Bytedance cloud-native YARN practice

Shao Kaiyang

Chinese Session 2023-08-20 15:45 GMT+8 #cloudnative

The internal offline service of Bytedance has a huge scale, with hundreds of thousands of nodes and millions of tasks running online every day, and tens of millions of resources used every day. The internal offline scheduling system and online scheduling system are responsible for the scheduling management of offline services and online services respectively.

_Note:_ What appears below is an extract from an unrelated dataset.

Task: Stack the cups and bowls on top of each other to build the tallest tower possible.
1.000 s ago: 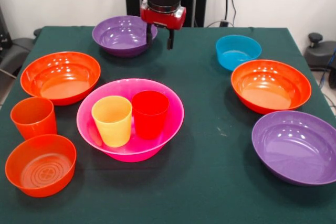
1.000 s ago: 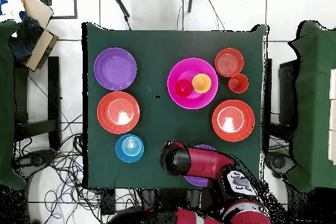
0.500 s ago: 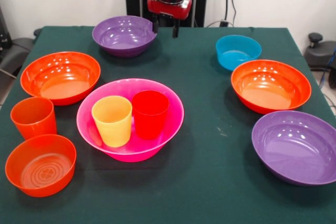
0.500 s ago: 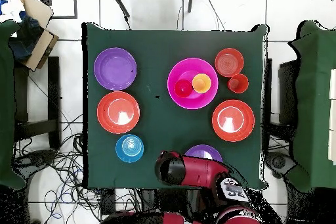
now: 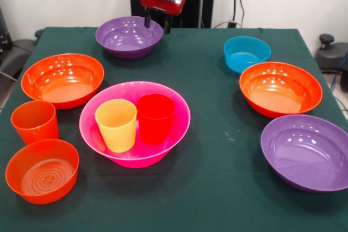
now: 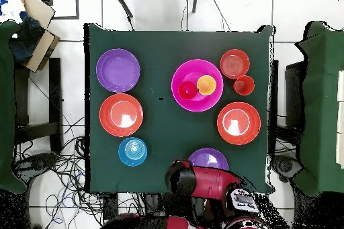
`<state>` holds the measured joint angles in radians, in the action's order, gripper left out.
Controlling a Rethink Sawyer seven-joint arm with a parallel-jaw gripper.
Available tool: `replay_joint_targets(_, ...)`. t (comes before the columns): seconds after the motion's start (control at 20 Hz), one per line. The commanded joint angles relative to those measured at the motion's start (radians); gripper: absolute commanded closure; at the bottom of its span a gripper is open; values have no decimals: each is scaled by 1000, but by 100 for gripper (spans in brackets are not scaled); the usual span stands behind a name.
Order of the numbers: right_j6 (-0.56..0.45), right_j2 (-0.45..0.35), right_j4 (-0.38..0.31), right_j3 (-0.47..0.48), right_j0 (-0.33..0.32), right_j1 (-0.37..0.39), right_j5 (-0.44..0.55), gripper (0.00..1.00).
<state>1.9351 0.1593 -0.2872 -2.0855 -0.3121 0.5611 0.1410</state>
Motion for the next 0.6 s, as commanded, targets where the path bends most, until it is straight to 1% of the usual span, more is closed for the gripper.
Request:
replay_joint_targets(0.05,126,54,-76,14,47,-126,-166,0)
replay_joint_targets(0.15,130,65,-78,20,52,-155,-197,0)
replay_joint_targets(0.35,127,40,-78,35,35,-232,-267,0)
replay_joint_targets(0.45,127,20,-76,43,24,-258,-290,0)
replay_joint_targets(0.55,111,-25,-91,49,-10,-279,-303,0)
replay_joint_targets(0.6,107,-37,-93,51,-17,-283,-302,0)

However, with the development of business scale, this system has exposed some shortcomings: offline is two sets of systems, some major activity scenarios need to be carried out offline resource conversion through operation and maintenance, heavy operation and maintenance burden, long conversion period; Because resource pools are not unified, the overall resource utilization is low, and quota control and machine operation and maintenance cannot be reused. Big data jobs cannot enjoy the various benefits of cloud native, such as: reliable and stable isolation capabilities, convenient operation and maintenance capabilities. Offline systems need to be unified, while traditional big data engines are not designed for cloud native deployment, and each computing engine and task needs to be deeply reformed to support the original YARN features, and the transformation cost is huge. Based on this background, Bytedance proposes a cloud-native YARN solution, Serverless YARN, which is 100% compatible with Hadoop YARN protocol. Big data jobs in Hadoop ecosystem can be transparently migrated to cloud-native systems without modification. Online resources and offline resources can be efficiently and flexibly converted and time-shared, which significantly improves the overall resource utilization of the cluster.

Speakers:

Shao Kaiyang: ByteDance, Cloud-Native Computing R&D Engineer at the Volcano Engine, responsible for offline scheduling in ByteDance infrastructure, with many years of engineering architecture experience.